Surprisingly, when the researchers examined their cichlid data, both models seemed to be relevant. The cichlids mostly evolved in three episodes of adaptive radiation: one based on changes in body shape, one based on changes in mouth shape and one on changes in a second set of jaws in the fishes’ throat. An initial pulse of evolution produced a slew of new species with different body shapes, which lent support to the idea that speciation is concentrated near the beginning of an adaptive radiation. But in the later spurts of speciation involving mouth and jaw shapes, the rate of evolution seemed to get higher later in the process. “The different shapes seemed to be important in different phases of the adaptive radiation,” Ronco said.
This cichlid data set gives a uniquely detailed and rich picture of adaptive radiation, but these patterns may not hold in all cases.
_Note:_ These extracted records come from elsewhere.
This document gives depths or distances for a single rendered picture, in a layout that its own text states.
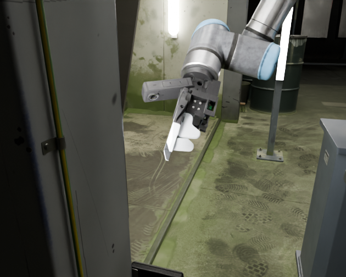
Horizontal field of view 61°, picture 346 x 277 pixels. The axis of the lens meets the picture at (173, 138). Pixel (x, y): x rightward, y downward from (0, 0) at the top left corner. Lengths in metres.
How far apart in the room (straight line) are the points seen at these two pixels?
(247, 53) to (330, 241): 0.69
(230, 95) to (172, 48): 0.79
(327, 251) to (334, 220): 0.12
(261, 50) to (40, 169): 0.58
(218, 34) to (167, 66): 2.52
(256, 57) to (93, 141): 0.49
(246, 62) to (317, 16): 7.21
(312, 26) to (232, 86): 4.95
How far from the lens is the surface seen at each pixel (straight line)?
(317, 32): 7.88
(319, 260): 1.20
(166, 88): 0.63
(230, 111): 3.19
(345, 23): 8.08
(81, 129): 0.34
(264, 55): 0.74
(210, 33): 0.74
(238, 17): 3.08
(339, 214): 1.07
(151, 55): 3.29
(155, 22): 3.26
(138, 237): 1.45
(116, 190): 0.44
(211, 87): 0.67
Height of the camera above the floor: 0.96
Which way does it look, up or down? 21 degrees down
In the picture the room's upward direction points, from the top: straight up
Other research on cichlids in African lakes, for example, has found patterns that don’t fit the stages model. According to Joana Isabel Meier, a research fellow in zoology at the University of Cambridge, the new data from Lake Tanganyika are “certainly not inconsistent with the stages of adaptive radiation,” but it’s far from settled.
“The question of what determines biological diversity has pestered evolutionary biologists ever since Wallace and Darwin came up with their theory of evolution,” Salzburger said. The new study doesn’t provide conclusive answers, but it does expose a possibly telling imbalance in the cichlids’ evolutionary tree. Some branches saw an abundance of species form, while others remained sparse. In those differences, the researchers spotted an intriguing relationship: The most genetically diverse cichlid species were from branches that gave rise to more species; the sparest branches held the most genetically homogenous species.
This difference in genetic diversity across branches could be explained by hybridization, in which different cichlid species interbreed and introduce more genetic diversity into a genome. “This idea has been floating around, and there’s been more and more evidence for it,” Wagner said. Hybridization is often suspected to fuel the explosive evolution that constitutes an adaptive radiation. “But this is kind of a different take on it, that hybridization may be a really pervasive pattern,” she said.
The researchers suggested that if there is more hybridization within branches of cichlids than between the branches, it could cause the disparity, although it wasn’t clear from the data that this occurred. But hybridization could play an even more central role early in the cichlids’ evolution, Meier said. Hybridization in cichlid ancestors could even have triggered the adaptive radiations that produced so many species.
The factors responsible for this contrast — prolific speciation in some cichlid branches and little in others — continue to draw researchers’ attention. “That’s what I think is really the missing piece,” Wagner said. Hybridization may open up opportunities for rapid evolution. The resources available to a species could shape its evolution, or other nearby organisms could dictate it. It could even be random. But Lake Tanganyika is “like a little microcosm for understanding the workings of evolution,” Wagner said. “The hope is that eventually all these data sets can come together and give us a really incredible understanding.”